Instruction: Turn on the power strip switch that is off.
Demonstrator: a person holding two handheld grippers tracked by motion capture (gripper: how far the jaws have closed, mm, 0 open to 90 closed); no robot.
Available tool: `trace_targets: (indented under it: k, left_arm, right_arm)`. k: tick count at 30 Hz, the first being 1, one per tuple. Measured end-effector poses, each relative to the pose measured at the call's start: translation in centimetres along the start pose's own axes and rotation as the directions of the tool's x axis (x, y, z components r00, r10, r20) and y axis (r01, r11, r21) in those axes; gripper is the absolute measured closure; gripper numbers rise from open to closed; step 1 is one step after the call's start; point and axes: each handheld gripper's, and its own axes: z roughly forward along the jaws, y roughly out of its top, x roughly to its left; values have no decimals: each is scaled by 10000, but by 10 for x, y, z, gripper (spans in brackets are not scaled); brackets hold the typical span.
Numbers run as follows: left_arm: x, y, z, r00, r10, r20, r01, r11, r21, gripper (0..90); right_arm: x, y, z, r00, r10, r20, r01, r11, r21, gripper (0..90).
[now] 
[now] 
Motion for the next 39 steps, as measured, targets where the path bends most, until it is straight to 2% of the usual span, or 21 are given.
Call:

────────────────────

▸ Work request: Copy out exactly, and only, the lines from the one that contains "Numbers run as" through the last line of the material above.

▸ Exercise output:
Numbers run as follows: left_arm: x, y, z, r00, r10, r20, r01, r11, r21, gripper (0..90); right_arm: x, y, z, r00, r10, r20, r01, r11, r21, gripper (0..90).
[now] 
[now] 
Motion for the next 39 steps, as measured, targets where the path bends most, until it is straight to 2% of the usual span, or 21 are given.
Call:

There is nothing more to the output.